Lines with "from" in them are to be located in the listing below and copied.

======== DATA BELOW ========

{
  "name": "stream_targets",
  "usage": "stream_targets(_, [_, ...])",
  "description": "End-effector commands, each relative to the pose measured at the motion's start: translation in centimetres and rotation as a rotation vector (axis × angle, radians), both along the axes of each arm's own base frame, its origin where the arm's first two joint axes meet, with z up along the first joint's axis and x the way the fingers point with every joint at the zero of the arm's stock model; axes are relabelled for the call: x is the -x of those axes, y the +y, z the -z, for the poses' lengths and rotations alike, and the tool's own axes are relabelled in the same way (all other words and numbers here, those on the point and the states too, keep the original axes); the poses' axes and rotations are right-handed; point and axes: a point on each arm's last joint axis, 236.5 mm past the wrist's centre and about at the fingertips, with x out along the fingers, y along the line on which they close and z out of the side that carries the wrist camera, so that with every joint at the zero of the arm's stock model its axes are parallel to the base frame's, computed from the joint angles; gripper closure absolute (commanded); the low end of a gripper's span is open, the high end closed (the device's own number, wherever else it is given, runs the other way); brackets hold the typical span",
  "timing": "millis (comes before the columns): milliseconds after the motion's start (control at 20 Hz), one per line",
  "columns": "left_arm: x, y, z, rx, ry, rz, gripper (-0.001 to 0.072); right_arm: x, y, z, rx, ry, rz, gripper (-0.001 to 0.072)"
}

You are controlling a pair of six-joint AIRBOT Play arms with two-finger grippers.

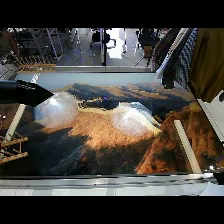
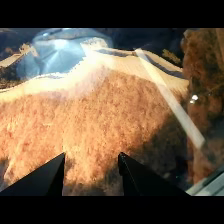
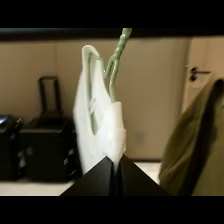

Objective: Fold the clothes and pants, and hang the long-sleeved shirts on hangers.

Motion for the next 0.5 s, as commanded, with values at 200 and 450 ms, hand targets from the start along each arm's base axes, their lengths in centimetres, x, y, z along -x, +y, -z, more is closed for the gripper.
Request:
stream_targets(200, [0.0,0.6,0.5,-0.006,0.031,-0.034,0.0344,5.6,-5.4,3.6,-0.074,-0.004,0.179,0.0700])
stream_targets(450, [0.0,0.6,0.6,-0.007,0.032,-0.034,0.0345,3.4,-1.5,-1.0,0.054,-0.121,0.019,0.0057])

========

## RESPONSE AREA
  "description": "End-effector commands, each relative to the pose measured at the motion's start: translation in centimetres and rotation as a rotation vector (axis × angle, radians), both along the axes of each arm's own base frame, its origin where the arm's first two joint axes meet, with z up along the first joint's axis and x the way the fingers point with every joint at the zero of the arm's stock model; axes are relabelled for the call: x is the -x of those axes, y the +y, z the -z, for the poses' lengths and rotations alike, and the tool's own axes are relabelled in the same way (all other words and numbers here, those on the point and the states too, keep the original axes); the poses' axes and rotations are right-handed; point and axes: a point on each arm's last joint axis, 236.5 mm past the wrist's centre and about at the fingertips, with x out along the fingers, y along the line on which they close and z out of the side that carries the wrist camera, so that with every joint at the zero of the arm's stock model its axes are parallel to the base frame's, computed from the joint angles; gripper closure absolute (commanded); the low end of a gripper's span is open, the high end closed (the device's own number, wherever else it is given, runs the other way); brackets hold the typical span",
Motion for the next 0.5 s, as commanded, with values at 200 and 450 ms, hand targets from the start along each arm's base axes, their lengths in centimetres, x, y, z along -x, +y, -z, more is closed for the gripper.

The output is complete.